Objectif Cinéma : Gardez-vous
de votre enfance le souvenir de chocs visuels particuliers
?
Eduardo Serra : Je
n'ai qu'un souvenir magique, celui de mes premiers émois
de spectateur de cinéma. C'était à
Lisbonne, j'avais trois ou quatre ans, et j'allais dans
une très belle salle de cinéma-théâtre
à l'italienne avec un balcon, du velours rouge sur
les fauteuils, des dorures, plusieurs étages, corbeille,
balcon, etc. Tous les jeudis matins, il y avait un film
pour les enfants. Dans cette salle, ils avaient rajouté
des petites lampes blanches sur les balcons. Il y avait
ce moment magique où le grand lustre s'éteignait,
puis restaient alors les lampes blanches qui brillaient
avant de s'éteindre à leur tour. Enfin les
petites lampes bleues dans l'obscurité qui s'éteignaient
enfin avant la projection du film, le tout dans des hurlements
d'enfants. C'est le seul souvenir significatif qui me revient
en mémoire. Quand j'étais jeune, j'étais
davantage tenté par la réalisation, puis j'ai
eu de la chance d'être admis à l'école
Lumière puis d'avoir eu des opportunités dans
la branche image. Je sais maintenant que cela aurait été
pour moi une absurdité de rentrer dans la branche
mise en scène car déjà l'assistanat
à la mise en scène comporte énormément
de choses qui ne conviennent pas du tout à ce que
je suis ; je n'aurais jamais pu le faire bien, je n'aurais
jamais pu vendre une idée, un scénario, vendre
le film au public, toutes ces choses qui sont vraiment aux
antipodes de ma personne. J'ai eu de la chance que les circonstances
me poussent vers un domaine où je suis assez heureux.
Objectif Cinéma : Est-que
la lumière portugaise a influencé la conception
de votre travail ?
Eduardo Serra : Ce
sont des choses qu'on ne peut pas généraliser.
Pour des films ou des scènes, on doit piquer des
stimulants ou des références quelque part,
dans une photo, un tableau... Il m'est arrivé de
me référer à la lumière de Lisbonne,
mais je m'intéresse davantage à la manière
dont les gens vivent la lumière, leur rapport à
la lumière. Pour l'un de mes premiers films, réalisé
au Portugal, je m'étais inspiré de cette idée
: l'été, au Portugal, avec cette lumière
forte, les gens se barricadent chez eux pour rechercher
l'obscurité et la fraîcheur mais le soleil
les poursuit à l'intérieur comme un ennemi
ou un envahisseur...
Objectif Cinéma :
Parlez-moi davantage de ces fameux
stimulants qui interviennent dans la préparation
d'un film...
Eduardo Serra : Quand
je commence à travailler sur un projet, quand je
commence à voir vers où il faut aller, je
vais chercher dans mes références photo, cinéma
et peinture pour trouver des choses qui renforcent mes réflexions
ou m'ouvrent de nouvelles pistes. Cela m'aide à mettre
les choses en place. Pour le Mari de la Coiffeuse, je me
suis inspiré pour les scènes de plage de Merovitch,
un photographe américain que j'aime beaucoup, pour
un autre film je suis allé chercher des gravures,
dessins et aquarelles de Goya... Comme j'ai une certaine
culture visuelle, j'ai un univers d'images qui m'entoure.

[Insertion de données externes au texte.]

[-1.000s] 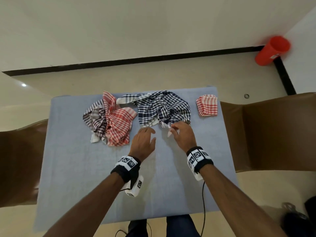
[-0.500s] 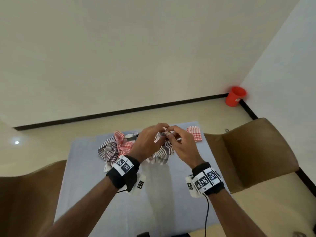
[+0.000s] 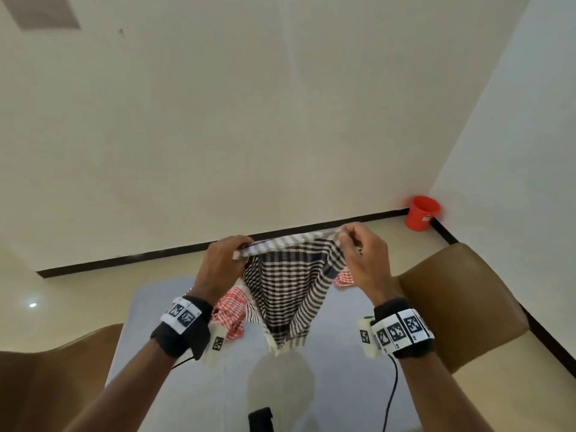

Souvent, je vais tâtonner pour trouver quelque chose
réagira avec les idées que j'ai déjà,
et m'aidera à clarifier les choses et aller plus
loin. Sur les ailes de la colombe, il y avait déjà
une commande de base pour tous les départements :
une référence picturale, un peintre italien
du XIXème qui a beaucoup travaillé sur Venise,
mais je suis allé plus loin dans les choses de la
même époque pour trouver une teinte, une couleur
d'image et pour trouver une référence de style
d'éclairage. J'ai une aversion très forte
par exemple pour les tournages traditionnels de nuit avec
contre-jour bleuté. Je savais que je voulais tourner
avec des torches, et les lumières qui étaient
là. J'ai fini par trouver un peintre italien avec
une ou deux images très précises, qui m'ont
permis de clarifier mes réflexions. Ce tableau m'a
permis de dire que la lumière devait être au
niveau du sol, mais surtout cela a constitué une
base concrète et visible de discussion avec le réalisateur.